In the recent past, the definition of a normal monsoon has lost its relevance as its week-by-week forecasts have fallen flat.

The current monsoon season describes how unpredictable the climate has become — from a very late onset in June to an excess in July to a record-breaking pause in August resulting in lowest rainfall since 1901 with a 36 per cent deficiency.

Overall, seasonal rainfall is also 10 per cent short of normal because of El Nino. The India Meteorological Department has said the probability of the western coast receiving a ‘below normal’ rainfall in September would be high.

The most dreaded impact of a seasonal failure in monsoon is the drought that directly affects agriculture. But, drought forecasting in India has not evolved to a level that can warn people early.

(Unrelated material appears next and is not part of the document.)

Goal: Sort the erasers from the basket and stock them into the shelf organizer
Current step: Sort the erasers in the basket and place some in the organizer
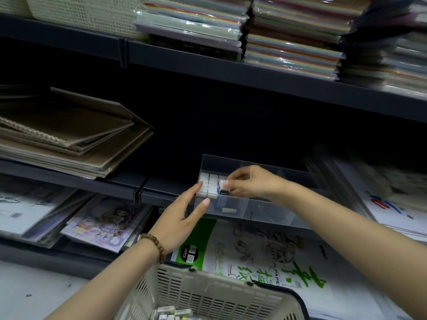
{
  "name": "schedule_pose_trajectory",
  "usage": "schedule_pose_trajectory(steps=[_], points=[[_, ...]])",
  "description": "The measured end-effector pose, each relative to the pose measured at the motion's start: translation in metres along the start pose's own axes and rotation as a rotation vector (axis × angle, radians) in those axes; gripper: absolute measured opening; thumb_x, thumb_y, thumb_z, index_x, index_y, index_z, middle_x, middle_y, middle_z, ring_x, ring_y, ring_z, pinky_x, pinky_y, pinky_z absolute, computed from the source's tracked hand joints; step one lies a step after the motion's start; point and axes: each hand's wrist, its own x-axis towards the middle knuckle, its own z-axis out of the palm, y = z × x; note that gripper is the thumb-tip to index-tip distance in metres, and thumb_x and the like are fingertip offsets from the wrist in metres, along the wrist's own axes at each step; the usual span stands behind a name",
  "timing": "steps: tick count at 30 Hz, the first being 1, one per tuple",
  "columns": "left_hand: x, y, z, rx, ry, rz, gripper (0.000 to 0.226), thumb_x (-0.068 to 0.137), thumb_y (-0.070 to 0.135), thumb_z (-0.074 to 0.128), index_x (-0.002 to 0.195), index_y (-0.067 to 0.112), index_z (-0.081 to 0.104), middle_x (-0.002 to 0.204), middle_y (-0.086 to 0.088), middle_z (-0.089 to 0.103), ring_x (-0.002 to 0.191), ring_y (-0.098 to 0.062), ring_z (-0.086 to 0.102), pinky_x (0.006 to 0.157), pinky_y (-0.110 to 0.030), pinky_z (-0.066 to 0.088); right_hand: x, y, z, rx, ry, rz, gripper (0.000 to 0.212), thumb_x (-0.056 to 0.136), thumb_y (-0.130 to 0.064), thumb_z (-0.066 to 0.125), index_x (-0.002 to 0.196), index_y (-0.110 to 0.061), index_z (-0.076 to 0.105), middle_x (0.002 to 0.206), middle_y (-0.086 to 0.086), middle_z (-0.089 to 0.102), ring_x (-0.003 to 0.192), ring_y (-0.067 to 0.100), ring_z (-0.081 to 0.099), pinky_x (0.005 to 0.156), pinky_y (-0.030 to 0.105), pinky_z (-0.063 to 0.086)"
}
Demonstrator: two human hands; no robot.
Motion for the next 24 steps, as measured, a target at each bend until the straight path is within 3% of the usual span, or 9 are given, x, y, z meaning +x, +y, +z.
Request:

Declaration of drought is a post-seasonal activity based on a defined level of rainfall. But, droughts evolve as the monsoon season progresses.

Each of the four monsoon months — June, July, August and September — have a bearing on whether a year will be a drought.

Besides, each month’s rainfall progress leads to a certain type of crisis. For instance, the low rainfall in August — that contributes around 22 per cent of total seasonal rainfall — can lead to higher use of reservoir storage and more extraction of groundwater.

The shortfall in August this time in central (47 per cent), southern (60 per cent) and northwest (37 per cent) is likely to impact pulses and oilseeds.

Most of the current initiatives on forecasting drought revolve around forecasting weather in short-term or bringing in periodic rainfall data.

In February this year, scientists attempted a long-term forecasting of droughts in India by deploying a deep learning machine model called “long short-term memory” to analyse rainfall and drought conditions of 117 years. This model picks up past data trends that are used to forecast future trends for 2018-2027.

Till 2027, this study says that the states of Karnataka, Gujarat and Uttarakhand will be affected by severe drought while Arunachal Pradesh, Rajasthan, Haryana, Kerala, Maharashtra, Punjab, Tamil Nadu and Telangana will be affected by moderate drought.

Bihar, Chhattisgarh, Jammu and Kashmir, Jharkhand, Odisha, West Bengal, Telangana and Sikkim will receive good rainfall but undergo drought every alternate year.

When we have a long-term forecast of drought, the government can direct its drought mitigation activities like availing irrigation, creating the right crop cycle and also prescribing crops suitable for low rainfall. India has a long experience of managing drought but it is time it evolved its long-term forecasting mechanism.